__To do__
Repeat exactly the lines of the entries below from the one with "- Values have" through the one with "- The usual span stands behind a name", both ends included, and nothing else.

+ + + + + + +

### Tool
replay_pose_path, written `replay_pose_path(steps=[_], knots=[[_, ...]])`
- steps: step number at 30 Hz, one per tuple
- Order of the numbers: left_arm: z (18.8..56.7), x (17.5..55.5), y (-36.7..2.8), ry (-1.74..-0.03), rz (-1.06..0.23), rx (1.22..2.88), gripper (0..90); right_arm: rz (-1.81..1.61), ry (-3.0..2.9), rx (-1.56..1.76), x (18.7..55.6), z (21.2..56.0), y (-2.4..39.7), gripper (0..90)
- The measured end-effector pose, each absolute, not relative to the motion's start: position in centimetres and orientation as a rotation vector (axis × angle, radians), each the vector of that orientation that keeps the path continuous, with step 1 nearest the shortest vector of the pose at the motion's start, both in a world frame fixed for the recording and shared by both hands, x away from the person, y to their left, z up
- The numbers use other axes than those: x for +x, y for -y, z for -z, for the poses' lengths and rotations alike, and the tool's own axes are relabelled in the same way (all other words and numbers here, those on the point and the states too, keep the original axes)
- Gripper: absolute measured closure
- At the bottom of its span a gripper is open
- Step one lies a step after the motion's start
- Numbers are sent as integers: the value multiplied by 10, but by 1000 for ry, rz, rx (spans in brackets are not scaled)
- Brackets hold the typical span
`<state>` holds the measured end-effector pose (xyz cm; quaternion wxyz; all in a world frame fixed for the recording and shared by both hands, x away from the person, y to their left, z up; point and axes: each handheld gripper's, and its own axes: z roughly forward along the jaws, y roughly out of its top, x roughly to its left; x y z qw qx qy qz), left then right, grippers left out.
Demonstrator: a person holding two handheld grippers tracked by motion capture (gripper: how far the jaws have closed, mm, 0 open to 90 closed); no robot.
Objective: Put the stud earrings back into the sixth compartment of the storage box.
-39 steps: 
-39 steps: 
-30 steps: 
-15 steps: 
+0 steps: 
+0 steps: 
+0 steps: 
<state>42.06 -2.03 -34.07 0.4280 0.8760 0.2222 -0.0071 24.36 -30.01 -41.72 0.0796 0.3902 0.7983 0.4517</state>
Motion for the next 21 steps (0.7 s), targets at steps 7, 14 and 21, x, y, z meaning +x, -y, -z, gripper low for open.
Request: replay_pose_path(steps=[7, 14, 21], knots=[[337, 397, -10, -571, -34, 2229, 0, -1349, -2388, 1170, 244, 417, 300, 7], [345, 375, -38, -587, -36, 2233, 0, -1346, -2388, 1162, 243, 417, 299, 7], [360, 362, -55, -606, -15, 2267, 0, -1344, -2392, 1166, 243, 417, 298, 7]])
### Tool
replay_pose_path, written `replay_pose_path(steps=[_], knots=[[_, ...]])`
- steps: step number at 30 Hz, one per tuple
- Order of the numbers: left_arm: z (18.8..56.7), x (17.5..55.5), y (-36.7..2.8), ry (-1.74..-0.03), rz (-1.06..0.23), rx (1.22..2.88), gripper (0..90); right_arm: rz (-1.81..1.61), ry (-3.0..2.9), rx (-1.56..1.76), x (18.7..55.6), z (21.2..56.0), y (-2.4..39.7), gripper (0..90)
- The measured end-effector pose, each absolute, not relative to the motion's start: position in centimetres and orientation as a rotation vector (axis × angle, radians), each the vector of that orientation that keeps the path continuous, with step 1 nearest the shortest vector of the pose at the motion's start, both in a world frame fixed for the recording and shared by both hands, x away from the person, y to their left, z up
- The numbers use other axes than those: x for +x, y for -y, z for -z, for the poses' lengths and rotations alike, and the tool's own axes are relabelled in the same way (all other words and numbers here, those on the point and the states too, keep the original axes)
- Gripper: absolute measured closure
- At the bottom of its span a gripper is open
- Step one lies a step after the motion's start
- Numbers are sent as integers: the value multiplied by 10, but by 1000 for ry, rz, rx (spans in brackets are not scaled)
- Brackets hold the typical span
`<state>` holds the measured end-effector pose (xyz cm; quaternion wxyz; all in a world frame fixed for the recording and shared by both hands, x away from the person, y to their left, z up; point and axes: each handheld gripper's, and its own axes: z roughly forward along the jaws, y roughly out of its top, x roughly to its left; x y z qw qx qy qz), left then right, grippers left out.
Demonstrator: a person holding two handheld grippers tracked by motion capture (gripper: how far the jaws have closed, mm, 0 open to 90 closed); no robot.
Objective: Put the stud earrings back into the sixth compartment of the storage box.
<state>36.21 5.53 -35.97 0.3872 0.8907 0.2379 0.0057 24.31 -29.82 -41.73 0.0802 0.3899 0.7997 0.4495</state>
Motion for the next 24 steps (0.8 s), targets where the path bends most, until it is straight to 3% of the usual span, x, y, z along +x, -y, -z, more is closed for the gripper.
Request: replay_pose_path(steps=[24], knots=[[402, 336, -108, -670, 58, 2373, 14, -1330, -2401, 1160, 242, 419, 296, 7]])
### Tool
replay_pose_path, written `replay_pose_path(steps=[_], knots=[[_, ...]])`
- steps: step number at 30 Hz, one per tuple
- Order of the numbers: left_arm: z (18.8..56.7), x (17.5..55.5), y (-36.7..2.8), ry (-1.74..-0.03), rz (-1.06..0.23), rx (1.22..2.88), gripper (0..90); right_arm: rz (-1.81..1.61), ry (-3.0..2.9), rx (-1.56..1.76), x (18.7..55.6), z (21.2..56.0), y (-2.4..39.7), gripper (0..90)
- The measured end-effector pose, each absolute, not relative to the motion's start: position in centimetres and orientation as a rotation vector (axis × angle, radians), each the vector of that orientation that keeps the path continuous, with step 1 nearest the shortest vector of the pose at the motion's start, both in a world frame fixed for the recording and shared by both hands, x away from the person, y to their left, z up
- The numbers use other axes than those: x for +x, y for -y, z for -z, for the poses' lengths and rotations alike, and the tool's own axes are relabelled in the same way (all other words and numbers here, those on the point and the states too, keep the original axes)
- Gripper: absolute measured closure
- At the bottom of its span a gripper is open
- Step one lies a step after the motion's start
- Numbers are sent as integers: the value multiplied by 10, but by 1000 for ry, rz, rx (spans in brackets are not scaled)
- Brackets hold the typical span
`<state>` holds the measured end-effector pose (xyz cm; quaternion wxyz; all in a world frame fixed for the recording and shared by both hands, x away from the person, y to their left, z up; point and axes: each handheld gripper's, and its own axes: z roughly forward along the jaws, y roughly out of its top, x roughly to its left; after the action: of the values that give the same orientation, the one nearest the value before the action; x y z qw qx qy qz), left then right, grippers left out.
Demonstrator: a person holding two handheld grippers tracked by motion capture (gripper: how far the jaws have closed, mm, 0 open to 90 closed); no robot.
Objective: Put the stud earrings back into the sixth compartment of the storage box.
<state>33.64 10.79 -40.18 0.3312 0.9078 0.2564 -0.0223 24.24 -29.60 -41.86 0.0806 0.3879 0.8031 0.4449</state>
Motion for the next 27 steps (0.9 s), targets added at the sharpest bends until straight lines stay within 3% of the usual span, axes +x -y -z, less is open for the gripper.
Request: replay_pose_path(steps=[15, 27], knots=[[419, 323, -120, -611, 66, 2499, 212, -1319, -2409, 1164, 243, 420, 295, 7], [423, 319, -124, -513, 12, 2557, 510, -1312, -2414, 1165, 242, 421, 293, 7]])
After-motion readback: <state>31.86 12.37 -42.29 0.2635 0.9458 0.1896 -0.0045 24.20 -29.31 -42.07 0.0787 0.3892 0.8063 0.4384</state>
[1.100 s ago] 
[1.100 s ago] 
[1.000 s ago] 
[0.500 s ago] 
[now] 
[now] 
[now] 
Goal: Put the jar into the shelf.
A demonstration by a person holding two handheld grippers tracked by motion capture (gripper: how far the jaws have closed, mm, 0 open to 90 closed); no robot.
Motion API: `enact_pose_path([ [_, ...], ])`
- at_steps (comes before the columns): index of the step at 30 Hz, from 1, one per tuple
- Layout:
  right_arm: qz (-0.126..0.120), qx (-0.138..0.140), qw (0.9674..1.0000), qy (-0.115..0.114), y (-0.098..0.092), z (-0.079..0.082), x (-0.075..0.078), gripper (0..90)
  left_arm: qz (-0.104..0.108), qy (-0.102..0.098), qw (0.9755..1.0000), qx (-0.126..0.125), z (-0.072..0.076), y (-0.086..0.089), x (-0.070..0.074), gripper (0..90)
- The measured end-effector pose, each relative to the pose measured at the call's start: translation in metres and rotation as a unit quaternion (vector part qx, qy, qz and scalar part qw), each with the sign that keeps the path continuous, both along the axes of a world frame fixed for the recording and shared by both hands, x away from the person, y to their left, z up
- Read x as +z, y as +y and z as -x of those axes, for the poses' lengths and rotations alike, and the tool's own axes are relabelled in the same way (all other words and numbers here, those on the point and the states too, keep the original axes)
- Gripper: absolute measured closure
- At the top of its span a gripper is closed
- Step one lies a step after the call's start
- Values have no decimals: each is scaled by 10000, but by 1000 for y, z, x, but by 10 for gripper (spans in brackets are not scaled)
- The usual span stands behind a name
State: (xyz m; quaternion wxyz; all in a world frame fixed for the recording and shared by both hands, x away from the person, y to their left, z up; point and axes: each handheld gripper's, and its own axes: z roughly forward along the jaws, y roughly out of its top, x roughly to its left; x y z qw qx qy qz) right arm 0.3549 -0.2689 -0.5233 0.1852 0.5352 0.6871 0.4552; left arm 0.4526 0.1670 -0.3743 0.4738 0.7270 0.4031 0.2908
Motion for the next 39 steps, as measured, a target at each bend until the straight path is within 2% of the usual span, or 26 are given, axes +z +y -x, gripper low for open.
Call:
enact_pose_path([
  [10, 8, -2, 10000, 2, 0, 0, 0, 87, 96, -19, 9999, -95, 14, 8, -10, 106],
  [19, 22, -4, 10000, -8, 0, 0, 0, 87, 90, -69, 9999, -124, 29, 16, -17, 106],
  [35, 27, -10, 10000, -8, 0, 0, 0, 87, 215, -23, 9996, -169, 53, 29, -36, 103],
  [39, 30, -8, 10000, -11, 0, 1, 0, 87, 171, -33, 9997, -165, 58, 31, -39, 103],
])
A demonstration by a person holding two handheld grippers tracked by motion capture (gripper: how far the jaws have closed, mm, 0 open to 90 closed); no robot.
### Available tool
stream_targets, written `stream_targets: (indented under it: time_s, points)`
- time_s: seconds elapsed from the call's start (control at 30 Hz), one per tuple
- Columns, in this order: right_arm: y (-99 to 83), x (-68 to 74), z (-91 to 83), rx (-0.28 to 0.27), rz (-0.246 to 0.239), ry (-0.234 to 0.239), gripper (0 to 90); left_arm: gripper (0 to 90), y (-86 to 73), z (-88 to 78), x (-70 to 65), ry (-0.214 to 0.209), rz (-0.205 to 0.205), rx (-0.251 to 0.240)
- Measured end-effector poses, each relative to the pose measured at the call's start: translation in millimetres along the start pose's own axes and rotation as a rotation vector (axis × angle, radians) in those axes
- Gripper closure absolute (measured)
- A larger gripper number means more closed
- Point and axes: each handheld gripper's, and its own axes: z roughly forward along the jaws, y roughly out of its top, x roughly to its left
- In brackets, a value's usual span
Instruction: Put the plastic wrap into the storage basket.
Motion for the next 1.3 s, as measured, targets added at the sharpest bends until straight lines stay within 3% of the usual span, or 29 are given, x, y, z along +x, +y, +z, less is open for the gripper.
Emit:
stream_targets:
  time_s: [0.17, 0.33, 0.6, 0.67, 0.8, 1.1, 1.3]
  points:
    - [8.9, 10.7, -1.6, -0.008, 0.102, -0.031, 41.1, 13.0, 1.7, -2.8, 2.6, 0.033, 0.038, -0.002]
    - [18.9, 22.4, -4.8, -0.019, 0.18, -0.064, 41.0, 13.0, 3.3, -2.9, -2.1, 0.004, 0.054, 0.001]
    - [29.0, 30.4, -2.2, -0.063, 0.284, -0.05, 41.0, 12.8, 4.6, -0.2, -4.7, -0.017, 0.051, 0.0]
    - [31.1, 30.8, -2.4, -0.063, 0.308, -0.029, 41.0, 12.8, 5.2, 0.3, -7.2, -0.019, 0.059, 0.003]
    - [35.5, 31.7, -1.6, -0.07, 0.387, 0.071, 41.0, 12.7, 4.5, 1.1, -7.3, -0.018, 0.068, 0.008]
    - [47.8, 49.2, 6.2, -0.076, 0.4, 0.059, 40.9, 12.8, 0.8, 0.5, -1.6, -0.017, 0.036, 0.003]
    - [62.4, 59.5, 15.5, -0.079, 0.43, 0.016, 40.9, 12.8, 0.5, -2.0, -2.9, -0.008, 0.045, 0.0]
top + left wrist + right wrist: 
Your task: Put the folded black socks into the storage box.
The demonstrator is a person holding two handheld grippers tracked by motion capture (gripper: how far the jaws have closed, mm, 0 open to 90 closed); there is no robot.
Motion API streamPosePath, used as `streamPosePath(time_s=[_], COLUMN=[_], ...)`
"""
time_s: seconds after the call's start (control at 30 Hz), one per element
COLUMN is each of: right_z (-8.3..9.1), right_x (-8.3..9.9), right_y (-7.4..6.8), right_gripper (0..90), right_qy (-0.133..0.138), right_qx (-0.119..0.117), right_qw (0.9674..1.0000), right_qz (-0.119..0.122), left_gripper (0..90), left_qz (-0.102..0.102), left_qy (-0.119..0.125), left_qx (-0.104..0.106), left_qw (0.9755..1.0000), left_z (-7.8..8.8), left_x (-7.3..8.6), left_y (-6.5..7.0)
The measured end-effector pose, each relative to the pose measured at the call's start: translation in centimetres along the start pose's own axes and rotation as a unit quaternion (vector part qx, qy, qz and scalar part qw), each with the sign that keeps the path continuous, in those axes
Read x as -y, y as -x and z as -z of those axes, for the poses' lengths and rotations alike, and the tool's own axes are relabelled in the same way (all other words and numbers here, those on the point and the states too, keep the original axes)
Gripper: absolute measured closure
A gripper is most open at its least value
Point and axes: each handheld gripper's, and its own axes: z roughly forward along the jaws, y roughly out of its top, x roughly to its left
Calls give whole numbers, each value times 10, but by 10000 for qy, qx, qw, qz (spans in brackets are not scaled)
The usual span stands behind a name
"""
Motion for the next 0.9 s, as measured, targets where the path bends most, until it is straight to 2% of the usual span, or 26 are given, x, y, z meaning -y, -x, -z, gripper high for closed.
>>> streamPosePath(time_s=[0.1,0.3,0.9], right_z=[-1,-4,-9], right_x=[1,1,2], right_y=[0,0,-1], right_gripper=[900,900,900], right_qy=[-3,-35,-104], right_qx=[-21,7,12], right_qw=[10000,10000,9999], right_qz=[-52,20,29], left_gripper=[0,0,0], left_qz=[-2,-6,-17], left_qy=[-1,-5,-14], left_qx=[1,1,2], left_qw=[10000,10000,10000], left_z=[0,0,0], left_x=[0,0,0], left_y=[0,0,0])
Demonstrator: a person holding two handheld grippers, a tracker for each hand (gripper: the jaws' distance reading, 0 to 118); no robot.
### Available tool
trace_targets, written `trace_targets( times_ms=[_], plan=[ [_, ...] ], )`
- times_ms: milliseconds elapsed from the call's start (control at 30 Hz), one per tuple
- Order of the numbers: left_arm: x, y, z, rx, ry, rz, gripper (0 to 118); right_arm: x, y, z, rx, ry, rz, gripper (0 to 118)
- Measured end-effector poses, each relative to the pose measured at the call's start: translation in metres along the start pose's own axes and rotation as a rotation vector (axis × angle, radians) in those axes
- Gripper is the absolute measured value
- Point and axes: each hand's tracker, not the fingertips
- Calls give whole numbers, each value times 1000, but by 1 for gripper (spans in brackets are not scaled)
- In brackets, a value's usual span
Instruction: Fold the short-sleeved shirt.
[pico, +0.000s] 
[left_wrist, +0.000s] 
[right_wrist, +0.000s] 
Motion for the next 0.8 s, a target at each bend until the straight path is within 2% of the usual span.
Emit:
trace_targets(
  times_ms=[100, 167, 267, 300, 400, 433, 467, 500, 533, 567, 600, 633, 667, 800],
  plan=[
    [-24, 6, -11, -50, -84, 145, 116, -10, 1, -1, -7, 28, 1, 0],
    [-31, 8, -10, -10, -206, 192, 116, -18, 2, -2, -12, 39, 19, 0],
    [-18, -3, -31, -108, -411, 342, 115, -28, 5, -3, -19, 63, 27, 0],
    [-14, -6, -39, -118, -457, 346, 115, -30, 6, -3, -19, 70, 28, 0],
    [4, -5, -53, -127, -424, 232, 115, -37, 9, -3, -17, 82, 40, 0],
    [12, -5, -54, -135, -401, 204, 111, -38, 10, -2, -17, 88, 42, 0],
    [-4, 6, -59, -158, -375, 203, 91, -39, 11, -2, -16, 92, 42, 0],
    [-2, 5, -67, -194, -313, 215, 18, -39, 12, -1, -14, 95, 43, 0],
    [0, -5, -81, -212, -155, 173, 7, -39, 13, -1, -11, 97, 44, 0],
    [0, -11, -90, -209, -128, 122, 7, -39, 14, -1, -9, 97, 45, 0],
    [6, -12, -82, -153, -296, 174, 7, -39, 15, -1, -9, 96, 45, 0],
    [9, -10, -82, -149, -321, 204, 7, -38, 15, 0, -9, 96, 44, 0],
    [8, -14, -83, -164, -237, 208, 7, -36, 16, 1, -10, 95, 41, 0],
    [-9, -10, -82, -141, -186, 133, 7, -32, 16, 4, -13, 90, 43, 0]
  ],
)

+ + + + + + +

__Response__
- Values have no decimals: each is scaled by 10000, but by 1000 for y, z, x, but by 10 for gripper (spans in brackets are not scaled)
- The usual span stands behind a name

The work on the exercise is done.